IKEA eyes sales rebound thanks to surge in online shopping
By: Elina S.
IKEA sees sales returning to growth this year after the coronavirus crisis boosted shoppers’ interest in spending more on their homes, a trend the world’s biggest furniture retailer believes is here to stay.
IKEA is shifting focus from its traditional large out-of-town stores towards e-commerce and smaller inner-city formats as it adapts to the growth of online retailing and new shopping habits.
Jon Abrahamsson Ring, an IKEA veteran who became CEO of brand owner and franchisor Inter IKEA in March, said that, including test formats stores, some 50 new stores would open in the current year, compared to about 30 in 2019-20. Most of IKEA’s new stores are in inner cities.
Retail sales at 445 IKEA stores and online shrank 4 percent in the year through August, to 39.6 billion euros ($46.7 billion).
Abrahamsson Ring told Reuters retail sales at comparable stores shrank 10 percent against a 1 percent rise the year before. Adjusted for the temporary closures, however, comparable sales were unchanged.

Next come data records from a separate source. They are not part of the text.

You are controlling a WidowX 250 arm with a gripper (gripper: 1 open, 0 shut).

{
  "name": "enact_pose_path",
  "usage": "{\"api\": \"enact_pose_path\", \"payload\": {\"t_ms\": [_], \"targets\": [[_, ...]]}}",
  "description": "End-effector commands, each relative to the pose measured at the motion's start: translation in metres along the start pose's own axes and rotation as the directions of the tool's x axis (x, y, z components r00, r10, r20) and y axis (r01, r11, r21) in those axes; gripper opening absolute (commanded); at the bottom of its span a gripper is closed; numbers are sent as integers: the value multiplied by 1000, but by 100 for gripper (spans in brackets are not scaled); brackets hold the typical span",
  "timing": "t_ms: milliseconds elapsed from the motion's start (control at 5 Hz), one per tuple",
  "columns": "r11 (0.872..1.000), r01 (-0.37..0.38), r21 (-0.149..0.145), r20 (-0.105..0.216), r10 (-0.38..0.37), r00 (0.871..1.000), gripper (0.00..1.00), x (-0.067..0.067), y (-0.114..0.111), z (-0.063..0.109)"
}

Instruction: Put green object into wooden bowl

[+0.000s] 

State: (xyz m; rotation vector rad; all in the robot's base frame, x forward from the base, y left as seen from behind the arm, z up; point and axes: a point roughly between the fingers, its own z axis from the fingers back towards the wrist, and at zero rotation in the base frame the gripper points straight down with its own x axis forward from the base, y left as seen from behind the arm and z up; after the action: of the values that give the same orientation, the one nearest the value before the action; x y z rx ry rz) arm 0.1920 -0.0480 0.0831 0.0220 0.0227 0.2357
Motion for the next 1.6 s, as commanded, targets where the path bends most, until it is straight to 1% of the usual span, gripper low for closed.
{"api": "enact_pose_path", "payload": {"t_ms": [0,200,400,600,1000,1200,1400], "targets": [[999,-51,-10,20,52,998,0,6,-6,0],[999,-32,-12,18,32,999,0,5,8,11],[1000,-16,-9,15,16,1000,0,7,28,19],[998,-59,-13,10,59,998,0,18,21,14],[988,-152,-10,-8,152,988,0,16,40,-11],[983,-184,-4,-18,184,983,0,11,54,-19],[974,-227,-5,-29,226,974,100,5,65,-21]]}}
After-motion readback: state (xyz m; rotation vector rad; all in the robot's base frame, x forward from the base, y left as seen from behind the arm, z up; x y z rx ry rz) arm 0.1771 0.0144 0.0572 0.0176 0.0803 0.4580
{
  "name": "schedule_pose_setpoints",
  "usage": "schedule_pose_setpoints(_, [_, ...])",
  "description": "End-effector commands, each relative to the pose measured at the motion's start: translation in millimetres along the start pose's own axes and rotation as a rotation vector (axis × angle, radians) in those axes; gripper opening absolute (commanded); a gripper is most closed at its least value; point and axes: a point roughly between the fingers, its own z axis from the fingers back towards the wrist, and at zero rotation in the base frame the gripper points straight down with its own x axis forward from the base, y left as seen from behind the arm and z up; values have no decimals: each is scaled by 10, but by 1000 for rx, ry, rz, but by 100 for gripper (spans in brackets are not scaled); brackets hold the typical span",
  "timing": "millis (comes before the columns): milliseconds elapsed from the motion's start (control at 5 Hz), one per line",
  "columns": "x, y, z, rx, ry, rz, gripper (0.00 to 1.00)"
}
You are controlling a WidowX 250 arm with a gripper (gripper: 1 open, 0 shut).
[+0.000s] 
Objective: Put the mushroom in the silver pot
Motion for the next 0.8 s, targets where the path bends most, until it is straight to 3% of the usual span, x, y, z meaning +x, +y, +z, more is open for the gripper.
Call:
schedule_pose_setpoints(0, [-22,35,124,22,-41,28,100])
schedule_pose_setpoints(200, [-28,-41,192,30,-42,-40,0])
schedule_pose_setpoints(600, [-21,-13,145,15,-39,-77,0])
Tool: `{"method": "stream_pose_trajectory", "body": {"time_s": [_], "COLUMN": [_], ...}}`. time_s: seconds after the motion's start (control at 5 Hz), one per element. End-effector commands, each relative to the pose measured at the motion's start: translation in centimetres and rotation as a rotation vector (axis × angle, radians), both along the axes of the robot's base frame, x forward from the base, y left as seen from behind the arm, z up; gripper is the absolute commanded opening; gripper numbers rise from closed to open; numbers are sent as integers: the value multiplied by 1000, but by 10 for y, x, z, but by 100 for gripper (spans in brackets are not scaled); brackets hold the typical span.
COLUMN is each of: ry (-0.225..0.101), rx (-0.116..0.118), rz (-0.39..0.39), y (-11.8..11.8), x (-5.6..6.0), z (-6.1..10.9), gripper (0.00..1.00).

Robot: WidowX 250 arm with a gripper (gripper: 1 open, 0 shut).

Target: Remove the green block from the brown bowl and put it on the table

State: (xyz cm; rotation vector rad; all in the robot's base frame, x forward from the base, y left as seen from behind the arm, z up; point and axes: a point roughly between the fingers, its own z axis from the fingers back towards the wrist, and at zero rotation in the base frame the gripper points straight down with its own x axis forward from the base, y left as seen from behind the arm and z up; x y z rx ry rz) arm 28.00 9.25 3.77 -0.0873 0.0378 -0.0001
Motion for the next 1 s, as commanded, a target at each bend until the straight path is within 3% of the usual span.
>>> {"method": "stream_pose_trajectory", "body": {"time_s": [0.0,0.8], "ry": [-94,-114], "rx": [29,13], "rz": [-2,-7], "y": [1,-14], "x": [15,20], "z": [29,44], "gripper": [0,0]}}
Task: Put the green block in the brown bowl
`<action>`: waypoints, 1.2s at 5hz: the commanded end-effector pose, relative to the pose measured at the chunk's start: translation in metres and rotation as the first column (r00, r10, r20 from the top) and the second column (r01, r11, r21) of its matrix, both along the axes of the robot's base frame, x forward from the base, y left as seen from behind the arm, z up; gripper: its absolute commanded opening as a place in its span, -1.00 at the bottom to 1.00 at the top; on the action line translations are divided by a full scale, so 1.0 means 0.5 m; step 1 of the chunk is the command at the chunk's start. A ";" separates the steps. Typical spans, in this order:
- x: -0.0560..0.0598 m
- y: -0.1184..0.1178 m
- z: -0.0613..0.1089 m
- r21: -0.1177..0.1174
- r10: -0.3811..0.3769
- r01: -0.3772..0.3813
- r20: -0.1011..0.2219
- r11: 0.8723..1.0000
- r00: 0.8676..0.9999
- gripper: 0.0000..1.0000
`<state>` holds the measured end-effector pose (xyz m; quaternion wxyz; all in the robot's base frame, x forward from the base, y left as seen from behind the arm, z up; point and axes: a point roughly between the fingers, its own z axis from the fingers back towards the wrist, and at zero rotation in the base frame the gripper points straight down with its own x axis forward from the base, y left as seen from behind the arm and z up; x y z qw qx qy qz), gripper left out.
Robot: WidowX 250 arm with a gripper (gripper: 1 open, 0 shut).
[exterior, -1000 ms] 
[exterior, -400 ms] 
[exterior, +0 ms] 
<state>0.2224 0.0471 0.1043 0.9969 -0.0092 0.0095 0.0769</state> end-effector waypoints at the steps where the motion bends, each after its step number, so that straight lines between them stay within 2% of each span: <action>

He predicted a return to growth in the current year. “We feel very strongly that this interest in your home, how you live at home and create an even better home, is here to stay.”
He said demand for IKEA’s lowest-priced ranges had grown during the crisis to make up 60 percent of sales in May-August, versus 45 percent usually. “Low prices have become super relevant in this period with the uncertainty.”
E-commerce jumped 45 percent to account for 15 percent of total retail sales. Inter IKEA said online sales remained high even after stores, most of which closed temporarily for an average of four weeks early in the pandemic, re-opened.
Ingka Group, the main IKEA franchisee, said sales at its 378 stores shrank 4 percent, to 35.2 billion euros, with online sales soaring 60 percent to make up 18 percent of its total turnover.
Ingka’s CEO Jesper Brodin told Reuters that in recent weeks, the retailer’s sales were up 7-8 percent year-on-year.
“Corona has without doubt impacted the interest in life at home. But it’s to a degree that we hadn’t really expected,” he said.
He said early in the crisis demand was focused on primarily on office and cooking products but now demand was now up across the range.
“We don’t think the strength of the interest in life at home was a pent-up need. Had that been the case we’d have seen a slowdown many weeks ago.”